Acid Sean’s going to take some acid
Forget about the fucking bullshit.
His mates saying annoying things:
That he likes having sex with bins.
He won’t be stressed and lose his bean
About what leaving Europe means.
Instead he’ll have a whole new range
Of trippy things to test his brain.
Like why the mud looks like it’s rubber;
Is that hot dog undercover?
Where’s my phone? Is that my hand?
Bed? I just don’t understand!

Spare a thought for little Sean,
Who’s disillusioned and forlorn.
The far right’s forced him on to trips,
Thanks Boris Johnson, you’re a dick.


Rowan McCabe

 

Zoostival

The Zebras do the silent disco
late into the morning
at Zoostival:
The festival for animals.
They come in two’s
to Zoostival
but also in other sized groups,
depending on how many tickets they could get.
At the gate, on the way in,
security check their ID.
‘Are you an elephant?’
‘Yes I am’
‘Do you have any identification?’
‘I have tusks’
‘Thank you for your co-operation’

The giraffes go to see Adele,
their heads swaying high above the crowd,
blocking the Rhino’s view,
show-offs.
The monkeys listen to Shy FX,
They love the jungle.

But one set of animals,
are not having a good time.
In the back of a chai cafe,
A group of dogs,
noses turned up, are sat.
‘What’s wrong?’
asks a Penguin.
‘I think we’ve made a mistake,’
one answers,
‘We thought this was opera.’

 

Rowan McCabe

 


*
I’m a Tent-to-Tent Poet,
A scruffy rhyming Geordie
But, y’know, at least
I’m not here from security.

I won’t be searching through your tent
for pills to confiscate
but if you’ve got one that you want to
share, that would be great.

In school they taught me poetry’s bust
Wrote by toffs who’ve turned to dust
On country manours, deathly shrouds,
Serious Lords and fluffy clouds.

I found it quite hard to relate
I grew up on a rough estate
Walls thin as paper used to trace
The clouds an endless shade of grey.

I’m here to make poetry exciting
Like bungee jumping but less frightening
So I’m at your tent to find
The subjects that flow through your mind.
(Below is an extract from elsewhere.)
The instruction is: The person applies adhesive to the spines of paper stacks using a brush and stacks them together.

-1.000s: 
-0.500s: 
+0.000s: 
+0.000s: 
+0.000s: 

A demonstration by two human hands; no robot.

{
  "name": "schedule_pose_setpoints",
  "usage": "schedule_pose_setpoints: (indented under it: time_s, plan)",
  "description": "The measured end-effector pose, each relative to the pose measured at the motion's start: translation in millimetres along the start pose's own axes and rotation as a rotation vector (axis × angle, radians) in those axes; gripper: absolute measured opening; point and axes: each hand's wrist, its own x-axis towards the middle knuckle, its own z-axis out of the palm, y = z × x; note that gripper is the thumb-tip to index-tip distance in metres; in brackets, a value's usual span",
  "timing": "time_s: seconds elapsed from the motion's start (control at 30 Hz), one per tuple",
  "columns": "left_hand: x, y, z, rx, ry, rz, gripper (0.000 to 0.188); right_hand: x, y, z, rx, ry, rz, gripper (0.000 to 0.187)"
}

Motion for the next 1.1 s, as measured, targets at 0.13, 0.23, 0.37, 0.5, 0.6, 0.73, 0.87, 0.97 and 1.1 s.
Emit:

Tell me what’s important to you
Anything at all,
I’ll stick it in a poem for you
However big or small.

Maybe you’re going to spend the weekend
Learning how to weave.
Maybe you can’t believe that
We have really voted leave.

Maybe you dropped your I-Phone 6
Into a Porta-Loo
I don’t know, it’s not the same
If I decide for you.

So cheers for listening to these verses
I hope I got across my purpose
Don’t run away, don’t be nervous
The Tent-to-Tent Poet is at your service.